Antony House is a Grade I listed building in the Cornwall local planning authority area, England. First listed on 21 July 1951. A Early C18 Country house. 22 related planning applications.

Antony House

WRENN ID
silver-flagstone-saffron
Grade
I
Local Planning Authority
Cornwall
Country
England
Date first listed
21 July 1951
Type
Country house
Period
Early C18
Source
Historic England listing

Description

ANTONY HOUSE

A country house built between 1718 and 1729, attributed to the architect James Gibbs according to the antiquarians Daniel Lysons and Samuel Lysons (writing in Magna Brittania: Vol III, Cornwall, 1814). The master mason was John Moyle of Exeter. An addition was made by Sir Reginald Pole-Carew but was removed after 1945.

The house has a brick carcass faced in Pentewan stone ashlar, with a hipped slate roof with lead rolls to the hips. The plan is rectangular with double depth.
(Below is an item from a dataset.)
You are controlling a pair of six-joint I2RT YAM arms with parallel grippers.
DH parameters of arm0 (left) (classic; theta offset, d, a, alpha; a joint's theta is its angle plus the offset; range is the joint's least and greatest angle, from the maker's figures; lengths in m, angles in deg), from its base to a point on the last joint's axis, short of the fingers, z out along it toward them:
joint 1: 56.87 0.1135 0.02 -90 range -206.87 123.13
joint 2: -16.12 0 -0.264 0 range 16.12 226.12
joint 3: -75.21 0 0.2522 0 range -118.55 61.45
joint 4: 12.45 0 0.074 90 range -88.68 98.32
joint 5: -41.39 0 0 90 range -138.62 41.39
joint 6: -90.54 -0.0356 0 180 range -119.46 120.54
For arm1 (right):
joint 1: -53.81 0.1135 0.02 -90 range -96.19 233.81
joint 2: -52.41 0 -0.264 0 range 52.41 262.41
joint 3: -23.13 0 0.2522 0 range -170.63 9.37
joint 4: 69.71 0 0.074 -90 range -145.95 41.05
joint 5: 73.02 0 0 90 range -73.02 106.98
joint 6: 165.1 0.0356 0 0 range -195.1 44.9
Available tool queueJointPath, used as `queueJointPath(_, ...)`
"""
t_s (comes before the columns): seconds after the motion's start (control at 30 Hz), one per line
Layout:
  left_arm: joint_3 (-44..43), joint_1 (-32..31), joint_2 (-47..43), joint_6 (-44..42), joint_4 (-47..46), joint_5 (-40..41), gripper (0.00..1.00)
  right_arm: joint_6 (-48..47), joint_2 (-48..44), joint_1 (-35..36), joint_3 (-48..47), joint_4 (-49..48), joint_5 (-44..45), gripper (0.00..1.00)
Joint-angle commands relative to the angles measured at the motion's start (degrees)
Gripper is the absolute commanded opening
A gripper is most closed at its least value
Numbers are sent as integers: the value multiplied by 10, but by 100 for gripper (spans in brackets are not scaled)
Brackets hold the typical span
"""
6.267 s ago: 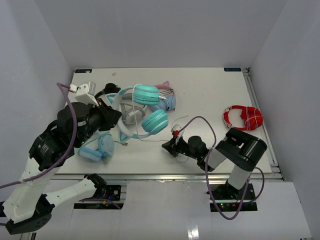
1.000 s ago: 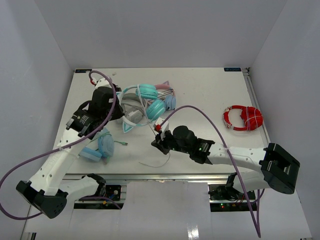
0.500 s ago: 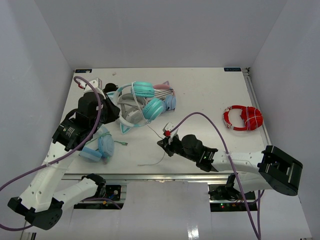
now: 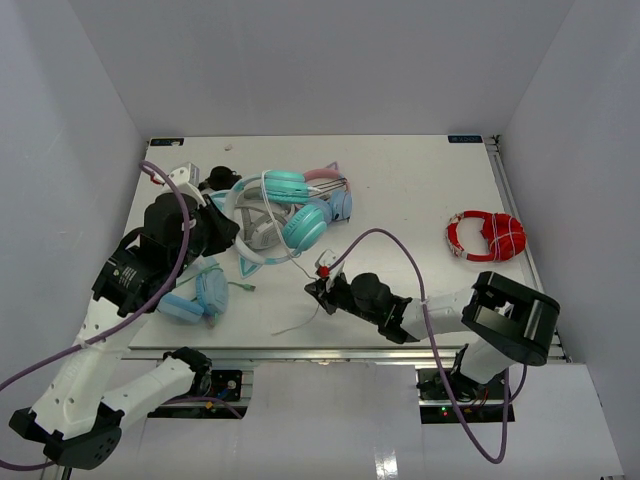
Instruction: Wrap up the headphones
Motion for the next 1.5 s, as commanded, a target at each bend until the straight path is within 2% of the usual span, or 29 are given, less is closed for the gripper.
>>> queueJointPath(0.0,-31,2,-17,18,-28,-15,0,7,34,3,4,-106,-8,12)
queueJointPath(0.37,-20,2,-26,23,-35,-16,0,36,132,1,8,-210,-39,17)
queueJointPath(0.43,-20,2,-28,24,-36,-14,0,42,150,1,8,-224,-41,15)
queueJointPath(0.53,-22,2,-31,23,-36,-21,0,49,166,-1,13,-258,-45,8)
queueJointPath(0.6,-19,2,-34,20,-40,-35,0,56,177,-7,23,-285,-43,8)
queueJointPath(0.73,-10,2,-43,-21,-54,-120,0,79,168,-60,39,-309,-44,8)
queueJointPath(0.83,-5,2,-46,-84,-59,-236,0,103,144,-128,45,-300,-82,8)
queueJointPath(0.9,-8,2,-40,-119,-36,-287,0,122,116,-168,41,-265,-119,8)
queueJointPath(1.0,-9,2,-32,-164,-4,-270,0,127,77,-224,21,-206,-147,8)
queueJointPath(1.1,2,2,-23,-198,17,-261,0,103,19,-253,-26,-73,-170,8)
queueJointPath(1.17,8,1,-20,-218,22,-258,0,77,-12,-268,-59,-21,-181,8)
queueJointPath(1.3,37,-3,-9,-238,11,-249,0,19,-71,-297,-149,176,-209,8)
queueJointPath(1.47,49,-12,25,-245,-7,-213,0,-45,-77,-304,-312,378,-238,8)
The south front features a large entrance hall with an arcaded area screening it from the stair hall to the right. The hall is entered through a mid-19th-century porte cochere. The library lies to the left of the stair hall and the saloon occupies the central room on the north front. A mid-19th-century addition to the east side has since been demolished, though basement service rooms remain, screened by a wall along the north front which forms a lower service courtyard to the east.

The south front has two storeys with basement and attic, set on a plinth with a bandcourse and rusticated pilasters to the sides, arranged in 3:3:3 bays. The central three bays project forward with a pediment and cornice. All windows are 18-pane sashes with thick glazing bars and first-floor arches with voussoirs. Three gabled dormers sit to right and left of the pediment, with the central ones having segmental pediments, all containing sashes. The basement has three 2-light casements to right and left, also with first arches and voussoirs. A central single-storey porte cochere with Tuscan columns was added in the mid-19th century. Within it sits a recessed round-arched doorway with moulded arch, keystone and imposts, a half-glazed door with fanlight, and French windows on each side.
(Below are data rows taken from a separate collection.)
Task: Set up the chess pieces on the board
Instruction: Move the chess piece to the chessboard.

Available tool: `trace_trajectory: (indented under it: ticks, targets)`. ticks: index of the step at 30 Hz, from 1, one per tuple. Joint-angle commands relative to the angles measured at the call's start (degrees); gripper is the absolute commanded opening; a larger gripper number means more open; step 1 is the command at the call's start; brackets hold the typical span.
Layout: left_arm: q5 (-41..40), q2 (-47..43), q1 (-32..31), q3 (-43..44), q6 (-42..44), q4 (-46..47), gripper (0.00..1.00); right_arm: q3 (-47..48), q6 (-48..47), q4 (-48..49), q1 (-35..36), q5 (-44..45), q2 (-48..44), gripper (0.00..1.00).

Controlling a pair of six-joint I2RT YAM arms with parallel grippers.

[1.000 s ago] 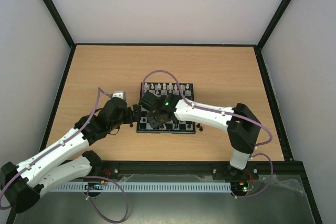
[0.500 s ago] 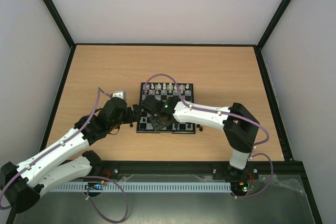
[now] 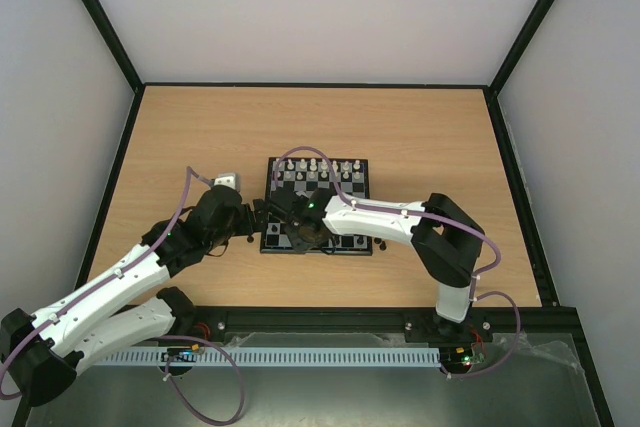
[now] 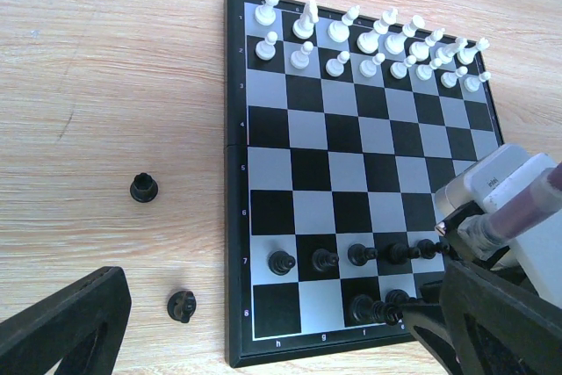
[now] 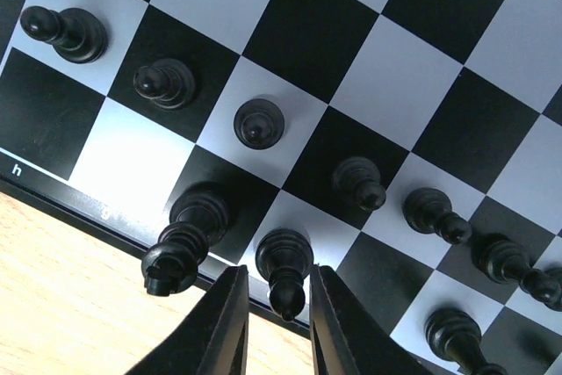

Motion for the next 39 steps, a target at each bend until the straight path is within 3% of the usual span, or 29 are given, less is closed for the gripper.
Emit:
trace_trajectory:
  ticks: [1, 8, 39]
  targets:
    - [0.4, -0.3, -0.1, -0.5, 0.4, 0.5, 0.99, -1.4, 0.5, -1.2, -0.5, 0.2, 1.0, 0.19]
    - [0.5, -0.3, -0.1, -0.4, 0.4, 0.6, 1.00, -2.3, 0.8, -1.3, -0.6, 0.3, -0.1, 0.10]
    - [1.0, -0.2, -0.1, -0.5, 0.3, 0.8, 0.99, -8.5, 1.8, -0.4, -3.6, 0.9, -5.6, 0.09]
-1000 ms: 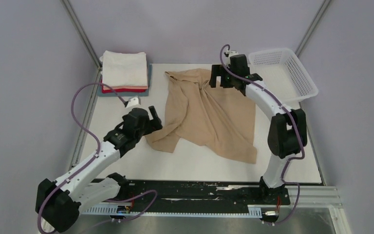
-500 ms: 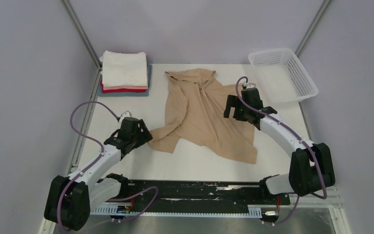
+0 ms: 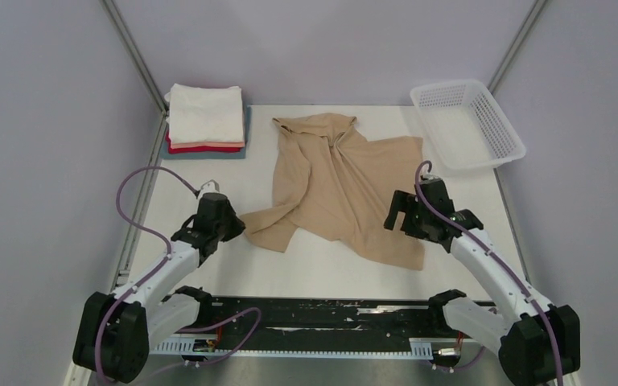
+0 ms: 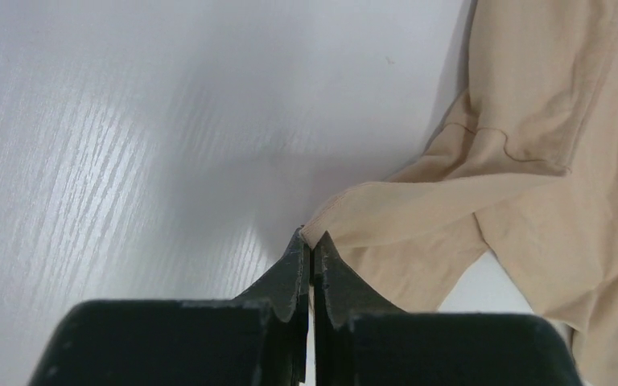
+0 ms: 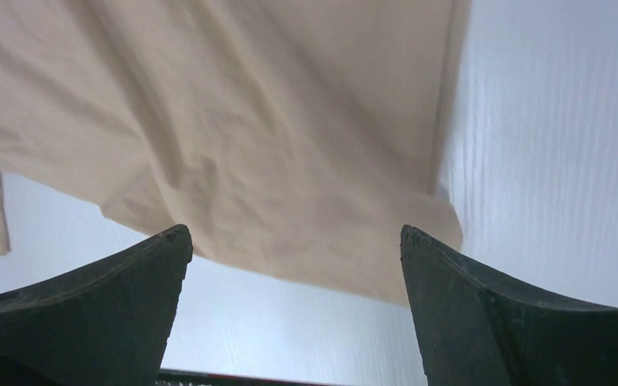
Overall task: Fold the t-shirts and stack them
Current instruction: Flatten out the tshirt
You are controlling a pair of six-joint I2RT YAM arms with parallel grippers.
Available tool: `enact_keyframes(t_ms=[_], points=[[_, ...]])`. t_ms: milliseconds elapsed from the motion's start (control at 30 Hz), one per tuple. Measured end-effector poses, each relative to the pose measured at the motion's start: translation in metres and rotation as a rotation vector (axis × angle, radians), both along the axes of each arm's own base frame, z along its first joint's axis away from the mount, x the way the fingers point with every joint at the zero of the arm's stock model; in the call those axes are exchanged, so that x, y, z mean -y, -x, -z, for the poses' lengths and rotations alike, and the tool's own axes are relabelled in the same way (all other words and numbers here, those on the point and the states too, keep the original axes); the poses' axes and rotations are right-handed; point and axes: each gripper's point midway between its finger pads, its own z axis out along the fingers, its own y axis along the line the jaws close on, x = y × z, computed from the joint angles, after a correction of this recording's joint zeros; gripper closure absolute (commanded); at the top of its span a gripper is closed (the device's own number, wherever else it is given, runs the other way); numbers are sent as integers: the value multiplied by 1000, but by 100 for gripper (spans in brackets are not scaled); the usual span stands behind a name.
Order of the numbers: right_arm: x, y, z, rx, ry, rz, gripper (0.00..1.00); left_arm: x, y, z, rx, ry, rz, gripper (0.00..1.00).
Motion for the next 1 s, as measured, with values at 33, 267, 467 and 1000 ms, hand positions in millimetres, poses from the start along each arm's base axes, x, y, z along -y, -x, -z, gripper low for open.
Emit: enact_keyframes(t_ms=[33, 267, 467, 1000], points=[[5, 15, 5, -38, -1, 26, 1, 0, 0, -2, 12, 4, 0, 100], [31, 58, 21, -128, 9, 246, 10, 1, 4, -11, 65, 31, 7, 100], [42, 72, 48, -218, 31, 391, 19, 2, 9, -18, 100, 54, 12, 100], [51, 85, 86, -336, 107, 458, 58, 1, 12, -26, 145, 71, 9, 100]])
The east side is rendered with pilasters, bandcourse and cornice, featuring three sashes at first-floor level and three similar dormers. Nineteenth-century additions at ground-floor level include a porch, casement windows and flat roofs. The west side is five bays wide, with all windows being sashes and a central half-glazed door with 9-pane overlight. It follows the same arrangement as other façades with plinth, bandcourse, pilasters and cornice, with three dormers. The basement has two 2-light casements to the left and a raised terrace to the right with wrought-iron screen. Attached to the right is a wall forming the rear of the arcade for forecourt buildings, with a blind window. A fine set of four lead rainwater heads with downpipes is present.
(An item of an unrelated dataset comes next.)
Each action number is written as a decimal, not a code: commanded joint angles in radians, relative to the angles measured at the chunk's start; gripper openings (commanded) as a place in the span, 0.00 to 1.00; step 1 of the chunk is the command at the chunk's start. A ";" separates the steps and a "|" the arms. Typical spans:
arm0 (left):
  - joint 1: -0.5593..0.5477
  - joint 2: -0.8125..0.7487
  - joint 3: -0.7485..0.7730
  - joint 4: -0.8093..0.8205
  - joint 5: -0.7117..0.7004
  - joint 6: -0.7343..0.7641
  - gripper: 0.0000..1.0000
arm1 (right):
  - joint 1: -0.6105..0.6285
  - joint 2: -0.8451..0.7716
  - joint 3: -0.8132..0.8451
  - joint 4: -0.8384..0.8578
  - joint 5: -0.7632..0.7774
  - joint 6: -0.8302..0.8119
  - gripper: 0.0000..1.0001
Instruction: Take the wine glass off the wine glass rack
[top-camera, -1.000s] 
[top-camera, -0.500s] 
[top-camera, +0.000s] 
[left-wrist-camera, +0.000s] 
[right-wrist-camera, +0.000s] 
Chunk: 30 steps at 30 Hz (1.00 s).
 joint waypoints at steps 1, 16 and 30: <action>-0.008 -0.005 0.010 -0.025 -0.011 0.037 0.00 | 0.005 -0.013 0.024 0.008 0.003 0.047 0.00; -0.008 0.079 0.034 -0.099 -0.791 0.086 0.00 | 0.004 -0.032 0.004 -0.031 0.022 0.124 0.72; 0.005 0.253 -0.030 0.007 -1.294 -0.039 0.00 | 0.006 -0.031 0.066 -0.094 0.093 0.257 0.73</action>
The north front has 3:3:3 bays, with the three central bays projecting forward under a pediment, all windows being sashes. The central bay has a window to right and left of a doorway—a round-arched opening with moulded arch, imposts and keystone, with panelled and glazed double doors with fanlights, pilasters and cornice carried forward over the pediment. Six dormers match those on the south. Four rows of rendered and lined-out stacks with caps are visible. Lead rainwater heads sit to the sides of the central bays. The basement storey has three 2-light casements to right and left, with a central flight of four granite steps with low flanking walls and a wrought-iron screen around one metre high. This forms a terrace with an archway underneath on each side.

The interior preserves a very fine, unaltered early 18th-century scheme. The hall and principal ground-floor rooms are panelled in oak; the first-floor rooms are panelled in pine, some painted. The staircase is in the inner hall, an open well with barley-twist turned balusters and columnar newels, retaining the original light fittings of glass globes on shaped brass arms. Each room has a marble chimneypiece of different coloured marble with bolection moulding. The central corridor at first floor is also panelled, with service stairs at each end giving access to the attic storey.